Monday, October 5, 2015

And the Nobel Prize goes to a Biohacker

I heard something said by a collaborator, Vidhi Mehta, which moved me.
"Will the next Nobel Prize be given to a citizen scientist?"

I sat back and I imagined. What if this week a phone call was made to a Biohacker that I know, instead of the usual academic Scientist? Wouldn't that be something?

Thinking about my life and my career, I see how important this is to society and I want to be a part of that. I want to make Science available to everyone so they can contribute to the benefits of society.

This could be you but it probably won't be easy. It will probably take hours and years of dedication and work and perseverance but I think there is a chance that in the next 10 to 20 years, you can pull it off.

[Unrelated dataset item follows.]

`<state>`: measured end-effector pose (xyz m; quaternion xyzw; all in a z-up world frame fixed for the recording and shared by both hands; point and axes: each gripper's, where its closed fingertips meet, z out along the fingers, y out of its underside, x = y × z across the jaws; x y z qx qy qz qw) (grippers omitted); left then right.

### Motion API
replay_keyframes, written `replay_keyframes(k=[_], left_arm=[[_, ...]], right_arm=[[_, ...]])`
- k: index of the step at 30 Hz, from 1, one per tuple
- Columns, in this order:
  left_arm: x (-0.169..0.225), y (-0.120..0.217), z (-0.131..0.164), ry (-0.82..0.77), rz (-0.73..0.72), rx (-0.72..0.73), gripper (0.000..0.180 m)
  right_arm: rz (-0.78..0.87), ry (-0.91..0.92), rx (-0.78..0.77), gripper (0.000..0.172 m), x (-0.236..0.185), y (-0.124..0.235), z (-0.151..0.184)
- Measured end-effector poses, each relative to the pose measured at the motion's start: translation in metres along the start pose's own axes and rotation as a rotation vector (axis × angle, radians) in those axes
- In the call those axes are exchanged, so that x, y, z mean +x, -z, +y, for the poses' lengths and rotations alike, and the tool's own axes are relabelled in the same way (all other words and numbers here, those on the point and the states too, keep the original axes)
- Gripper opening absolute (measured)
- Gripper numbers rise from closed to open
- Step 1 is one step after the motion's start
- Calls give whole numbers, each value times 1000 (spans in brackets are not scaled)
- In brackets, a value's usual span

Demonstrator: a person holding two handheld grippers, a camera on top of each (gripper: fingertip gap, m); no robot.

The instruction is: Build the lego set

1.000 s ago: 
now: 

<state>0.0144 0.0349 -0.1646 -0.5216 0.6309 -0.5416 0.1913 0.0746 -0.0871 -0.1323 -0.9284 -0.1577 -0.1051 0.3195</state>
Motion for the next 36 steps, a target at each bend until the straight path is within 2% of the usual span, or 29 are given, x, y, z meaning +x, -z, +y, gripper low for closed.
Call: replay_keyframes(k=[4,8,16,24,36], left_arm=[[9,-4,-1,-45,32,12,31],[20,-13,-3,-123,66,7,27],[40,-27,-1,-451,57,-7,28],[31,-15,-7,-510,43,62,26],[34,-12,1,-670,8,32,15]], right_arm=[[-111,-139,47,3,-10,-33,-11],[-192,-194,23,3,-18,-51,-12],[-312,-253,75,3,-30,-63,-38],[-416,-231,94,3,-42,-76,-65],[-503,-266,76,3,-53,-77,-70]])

I think education is key. I always try and impress on the Ph.D. Scientists that I know how much they need to teach and lead and show others how to do Science. How they can give knowledge to change the world they live in.

One thing I have found by working at NASA is how little work a single person is capable of on their own. This is also sad because Nobel prizes are given to the Principal Investigator who didn't do the experiment and who might not even have come up with the experimental procedure. I guess the prize needs to goto someone but it seems the whole, limiting it to individuals, in the majority of cases is wrong. I think this is important because many Biohackers still work on projects in isolation in the majority of cases.

Biohackers need to start coming together and combining their powers. Maybe then the Nobel Prize will be within reach.